*Work request*.
Copy exactly the lines of the material below that fall between the line with "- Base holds" and the line with "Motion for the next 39", both of those lines included; pictures stay out.

▼

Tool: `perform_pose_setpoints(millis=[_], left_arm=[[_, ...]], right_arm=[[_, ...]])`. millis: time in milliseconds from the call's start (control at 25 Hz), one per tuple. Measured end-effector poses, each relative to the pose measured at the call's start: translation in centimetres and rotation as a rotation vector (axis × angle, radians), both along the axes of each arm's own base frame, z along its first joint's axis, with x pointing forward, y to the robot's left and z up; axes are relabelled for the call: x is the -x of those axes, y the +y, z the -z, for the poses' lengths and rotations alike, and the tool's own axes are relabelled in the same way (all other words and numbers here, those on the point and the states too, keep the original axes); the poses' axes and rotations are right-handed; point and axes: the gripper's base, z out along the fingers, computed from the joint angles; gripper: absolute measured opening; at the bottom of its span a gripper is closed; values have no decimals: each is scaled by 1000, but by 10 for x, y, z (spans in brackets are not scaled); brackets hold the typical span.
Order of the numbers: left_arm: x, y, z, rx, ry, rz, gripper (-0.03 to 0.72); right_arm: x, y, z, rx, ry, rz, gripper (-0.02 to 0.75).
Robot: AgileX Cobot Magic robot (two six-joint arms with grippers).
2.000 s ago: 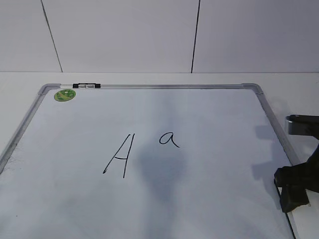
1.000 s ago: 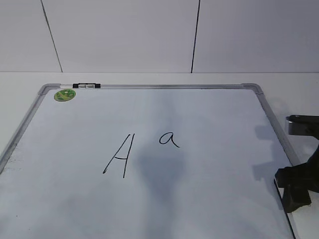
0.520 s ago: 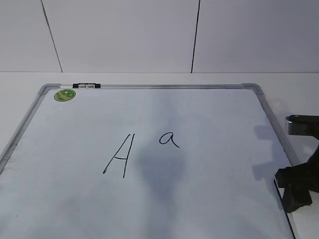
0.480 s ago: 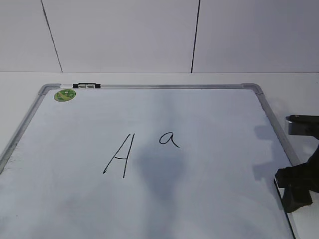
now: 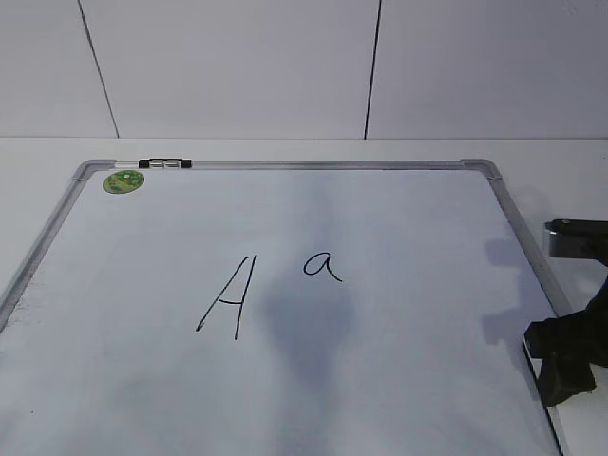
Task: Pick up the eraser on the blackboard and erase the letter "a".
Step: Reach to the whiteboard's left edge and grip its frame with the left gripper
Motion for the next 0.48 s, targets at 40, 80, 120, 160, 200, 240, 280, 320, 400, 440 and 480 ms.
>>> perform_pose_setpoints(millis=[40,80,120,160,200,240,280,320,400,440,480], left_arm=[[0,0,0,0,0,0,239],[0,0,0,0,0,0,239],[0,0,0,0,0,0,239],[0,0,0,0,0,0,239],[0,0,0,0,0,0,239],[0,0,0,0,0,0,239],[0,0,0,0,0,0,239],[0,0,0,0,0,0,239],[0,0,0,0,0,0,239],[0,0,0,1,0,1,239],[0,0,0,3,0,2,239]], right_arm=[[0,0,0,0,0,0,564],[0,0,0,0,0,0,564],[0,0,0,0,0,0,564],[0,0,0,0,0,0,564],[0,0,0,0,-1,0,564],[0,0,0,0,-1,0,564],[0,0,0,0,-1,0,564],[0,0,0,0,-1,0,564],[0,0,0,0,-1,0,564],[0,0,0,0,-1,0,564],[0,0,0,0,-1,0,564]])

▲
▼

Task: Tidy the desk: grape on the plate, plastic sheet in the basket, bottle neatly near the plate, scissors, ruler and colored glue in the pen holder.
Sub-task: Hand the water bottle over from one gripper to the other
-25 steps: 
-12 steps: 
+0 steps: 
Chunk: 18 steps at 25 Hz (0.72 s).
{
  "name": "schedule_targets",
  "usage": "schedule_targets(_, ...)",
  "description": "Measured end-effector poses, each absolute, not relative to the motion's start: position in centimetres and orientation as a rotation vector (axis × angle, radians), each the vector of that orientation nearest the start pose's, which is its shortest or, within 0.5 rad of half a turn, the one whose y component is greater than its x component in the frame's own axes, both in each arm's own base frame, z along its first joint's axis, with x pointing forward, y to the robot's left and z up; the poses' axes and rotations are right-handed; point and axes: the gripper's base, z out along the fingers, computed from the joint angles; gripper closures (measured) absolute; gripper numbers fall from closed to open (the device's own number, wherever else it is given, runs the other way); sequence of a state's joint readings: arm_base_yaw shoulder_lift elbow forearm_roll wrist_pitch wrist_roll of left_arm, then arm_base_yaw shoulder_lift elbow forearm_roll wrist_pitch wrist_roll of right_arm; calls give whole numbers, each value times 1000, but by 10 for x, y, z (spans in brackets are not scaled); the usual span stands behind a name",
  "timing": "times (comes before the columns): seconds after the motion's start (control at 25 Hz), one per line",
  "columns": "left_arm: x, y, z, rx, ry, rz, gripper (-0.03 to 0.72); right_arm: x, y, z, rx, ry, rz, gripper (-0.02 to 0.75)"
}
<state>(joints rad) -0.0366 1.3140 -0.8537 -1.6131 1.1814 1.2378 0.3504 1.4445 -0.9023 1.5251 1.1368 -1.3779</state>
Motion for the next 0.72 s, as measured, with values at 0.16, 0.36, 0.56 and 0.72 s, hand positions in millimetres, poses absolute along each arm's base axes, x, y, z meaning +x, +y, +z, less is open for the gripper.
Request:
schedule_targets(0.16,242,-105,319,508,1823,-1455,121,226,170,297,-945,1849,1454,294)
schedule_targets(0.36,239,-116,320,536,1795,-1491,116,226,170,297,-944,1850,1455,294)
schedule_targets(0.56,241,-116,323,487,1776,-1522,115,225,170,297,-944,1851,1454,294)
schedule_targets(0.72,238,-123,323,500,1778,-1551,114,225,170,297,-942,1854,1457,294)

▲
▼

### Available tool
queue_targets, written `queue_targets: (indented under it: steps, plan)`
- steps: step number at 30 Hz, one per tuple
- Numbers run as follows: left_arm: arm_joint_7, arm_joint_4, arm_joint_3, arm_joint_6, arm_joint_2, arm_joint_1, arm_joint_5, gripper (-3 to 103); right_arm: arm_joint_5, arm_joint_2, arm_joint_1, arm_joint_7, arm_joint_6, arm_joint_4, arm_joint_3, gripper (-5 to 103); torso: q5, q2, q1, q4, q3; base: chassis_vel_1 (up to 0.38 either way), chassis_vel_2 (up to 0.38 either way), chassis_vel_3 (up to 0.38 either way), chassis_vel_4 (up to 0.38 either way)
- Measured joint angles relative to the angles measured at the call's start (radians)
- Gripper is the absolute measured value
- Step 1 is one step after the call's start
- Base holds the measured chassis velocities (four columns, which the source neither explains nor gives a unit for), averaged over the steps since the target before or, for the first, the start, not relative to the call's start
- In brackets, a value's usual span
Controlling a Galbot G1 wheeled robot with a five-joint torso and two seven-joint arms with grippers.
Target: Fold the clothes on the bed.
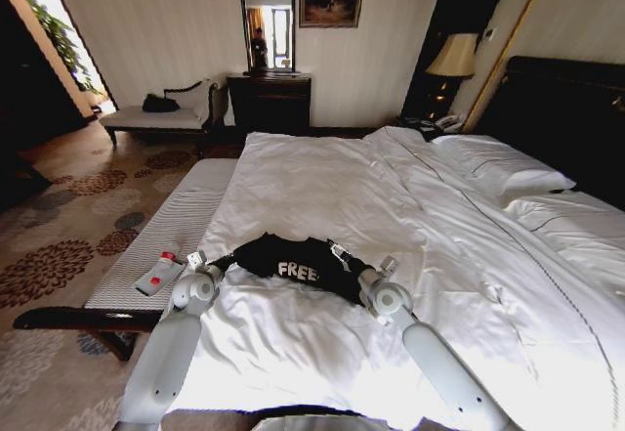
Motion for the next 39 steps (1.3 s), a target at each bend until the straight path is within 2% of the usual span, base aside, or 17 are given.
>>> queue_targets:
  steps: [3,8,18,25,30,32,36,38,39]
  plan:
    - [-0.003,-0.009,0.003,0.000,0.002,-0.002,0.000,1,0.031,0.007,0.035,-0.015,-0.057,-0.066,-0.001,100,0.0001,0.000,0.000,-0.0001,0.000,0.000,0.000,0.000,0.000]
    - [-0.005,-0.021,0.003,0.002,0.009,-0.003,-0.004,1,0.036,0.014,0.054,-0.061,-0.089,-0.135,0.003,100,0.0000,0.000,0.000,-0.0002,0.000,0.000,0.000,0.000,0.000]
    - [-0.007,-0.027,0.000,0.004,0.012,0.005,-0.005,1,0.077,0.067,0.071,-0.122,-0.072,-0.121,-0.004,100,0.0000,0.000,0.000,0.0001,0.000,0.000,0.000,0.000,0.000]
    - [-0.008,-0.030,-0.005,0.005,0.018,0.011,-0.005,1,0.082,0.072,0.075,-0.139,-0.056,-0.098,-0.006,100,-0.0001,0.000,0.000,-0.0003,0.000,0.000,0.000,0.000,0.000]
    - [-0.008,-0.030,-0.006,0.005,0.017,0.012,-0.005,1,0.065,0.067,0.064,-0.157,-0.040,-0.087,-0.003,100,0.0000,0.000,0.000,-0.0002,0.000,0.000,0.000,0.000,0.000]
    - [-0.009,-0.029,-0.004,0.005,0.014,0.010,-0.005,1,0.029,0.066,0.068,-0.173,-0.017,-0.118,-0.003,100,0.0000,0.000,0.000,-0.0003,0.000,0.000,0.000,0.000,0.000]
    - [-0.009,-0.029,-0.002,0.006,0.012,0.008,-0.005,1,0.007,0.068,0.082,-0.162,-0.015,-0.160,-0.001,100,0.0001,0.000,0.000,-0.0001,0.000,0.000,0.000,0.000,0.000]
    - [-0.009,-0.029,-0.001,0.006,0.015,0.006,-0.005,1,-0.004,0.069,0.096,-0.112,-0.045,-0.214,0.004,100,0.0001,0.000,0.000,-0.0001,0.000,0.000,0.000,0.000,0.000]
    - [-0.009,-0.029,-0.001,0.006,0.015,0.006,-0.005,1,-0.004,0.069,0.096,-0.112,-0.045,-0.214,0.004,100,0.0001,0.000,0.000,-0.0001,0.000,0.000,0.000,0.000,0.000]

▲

*Response*.
- Base holds the measured chassis velocities (four columns, which the source neither explains nor gives a unit for), averaged over the steps since the target before or, for the first, the start, not relative to the call's start
- In brackets, a value's usual span
Controlling a Galbot G1 wheeled robot with a five-joint torso and two seven-joint arms with grippers.
Target: Fold the clothes on the bed.
Motion for the next 39 steps (1.3 s), a target at each bend until the straight path is within 2% of the usual span, base aside, or 17 are given.

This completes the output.